MI hija Estrella, impulsora de este cuaderno, es una fuente permanente de inspiración para mí. Sus reflexiones, sus ocurrencias, las maneras en las que va descubriendo el mundo desde esa atalaya despierta que es su cerebro de siete años, me motivan y me animan a seguir mirando alrededor. Estrella me contó que participó el miércoles, día previo al Todos los Santos de antes (ahora llamado Halloween), en una especie de rito laico en el cole público al que asiste, consistente en encender una vela en su clase por todos los que nos han precedido, por los seres que se fueron. Estrella no sabe mucho de la historia de España, pero algo sabe ya. Entre quienes nos precedieron en la piel de toro ha habido mucho maleante en forma de militarote reaccionario, rey atolondrado y cura cerril: estos tipos han campado por sus anchas en los siglos precedentes. En la base ha habido también mucha gente noble, abnegada y trabajadora, como su abuela Feli. Así que Estrella me contó que, cuando encendieron la vela, ella se acordó de su abuela y de otras personas que se fueron. «Nos acordamos de todos los muertos, papi, menos de Franco», me confesó muy seria mi niña, que a su edad se define como feminista y de izquierdas.

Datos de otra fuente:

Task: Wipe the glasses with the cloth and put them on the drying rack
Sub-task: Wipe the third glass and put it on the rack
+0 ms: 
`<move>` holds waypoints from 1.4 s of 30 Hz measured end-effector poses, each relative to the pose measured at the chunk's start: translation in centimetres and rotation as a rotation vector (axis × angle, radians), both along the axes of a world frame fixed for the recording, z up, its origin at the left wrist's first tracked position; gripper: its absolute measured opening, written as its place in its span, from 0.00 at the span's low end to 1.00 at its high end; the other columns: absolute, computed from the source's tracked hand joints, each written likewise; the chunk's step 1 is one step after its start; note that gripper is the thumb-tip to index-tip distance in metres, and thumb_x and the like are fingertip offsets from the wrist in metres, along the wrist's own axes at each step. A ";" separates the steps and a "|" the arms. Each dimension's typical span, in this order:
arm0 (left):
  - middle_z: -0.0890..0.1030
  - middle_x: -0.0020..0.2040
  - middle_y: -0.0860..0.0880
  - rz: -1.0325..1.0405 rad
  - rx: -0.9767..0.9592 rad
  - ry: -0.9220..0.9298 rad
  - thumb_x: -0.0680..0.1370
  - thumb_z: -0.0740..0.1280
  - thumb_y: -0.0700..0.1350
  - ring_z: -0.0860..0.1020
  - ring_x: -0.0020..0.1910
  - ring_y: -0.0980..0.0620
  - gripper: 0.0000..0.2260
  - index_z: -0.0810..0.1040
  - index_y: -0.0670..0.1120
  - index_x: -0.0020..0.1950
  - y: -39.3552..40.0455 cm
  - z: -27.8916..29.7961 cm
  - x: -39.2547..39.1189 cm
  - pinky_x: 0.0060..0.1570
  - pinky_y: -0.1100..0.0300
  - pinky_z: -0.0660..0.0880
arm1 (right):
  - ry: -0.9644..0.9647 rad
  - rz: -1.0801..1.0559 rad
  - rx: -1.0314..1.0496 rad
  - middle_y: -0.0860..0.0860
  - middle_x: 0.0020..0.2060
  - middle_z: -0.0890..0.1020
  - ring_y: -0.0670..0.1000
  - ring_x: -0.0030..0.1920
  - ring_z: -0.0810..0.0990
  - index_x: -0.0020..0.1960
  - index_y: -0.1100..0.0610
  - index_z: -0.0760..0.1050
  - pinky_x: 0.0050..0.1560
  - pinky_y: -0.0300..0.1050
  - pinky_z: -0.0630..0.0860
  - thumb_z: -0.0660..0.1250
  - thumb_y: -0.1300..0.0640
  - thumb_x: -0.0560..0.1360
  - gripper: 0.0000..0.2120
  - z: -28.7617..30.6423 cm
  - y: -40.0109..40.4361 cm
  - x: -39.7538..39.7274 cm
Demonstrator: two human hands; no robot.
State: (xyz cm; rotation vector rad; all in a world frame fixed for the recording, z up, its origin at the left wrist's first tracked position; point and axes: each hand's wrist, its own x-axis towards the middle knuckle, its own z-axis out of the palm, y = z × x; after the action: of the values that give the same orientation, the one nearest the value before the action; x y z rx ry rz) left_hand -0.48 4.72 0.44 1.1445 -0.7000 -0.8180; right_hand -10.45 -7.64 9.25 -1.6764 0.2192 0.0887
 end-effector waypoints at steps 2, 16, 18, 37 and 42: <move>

Estrella dice que prefiere Halloween a la Navidad porque la segunda fiesta la ve muy «de cursis», salvo los episodios que protagonizan Papá Noel y los Reyes Magos, claro, que tonta no es.

No están a su altura

Public school
Public school

Mi niña se despertará hoy con más sueño que de costumbre, porque tendrá que ver amanecer antes después del largo verano. Regresa a las aulas llena de ilusiones y ansia de aprender y de encontrarse de nuevo con sus amigos y sus amigas. Vuelve a clase con toda la fuerza que encierra su cuerpecillo, pero no tendrá todo el apoyo de la administración a su altura, ni a la altura y el respeto que se merecen ella y sus compañer@s. El Gobierno del PP ha decretado que haya menos becas, menos profesores, menos respaldo oficial a la enseñanza pública, algo que debería avergonzar a nuestros gobernantes, que no velan por la igualdad, porque no les interesa, mientras siguen inyectando dinero a los colegios privados. El déficit y la grave situación del país es la excusa y la coartada perfecta que han hallado los conservadores para meter la tijera a la enseñanza pública, en la que no ven un negocio. Mientras tanto, mi hija y sus amigos seguirán creciendo y se convertirán en los mejores baluartes de lo público y, quién sabe, quizá alguno o alguna llegue a ser gobernante algún día, y vele (si es que en ese momento sigue existiendo el Estado del Bienestar tal como lo hemos conocido) porque la escuela pública esté a la altura que se merecen estos pequeños cuerpecillos llenos de energía, de ilusión y de ansia por aprender.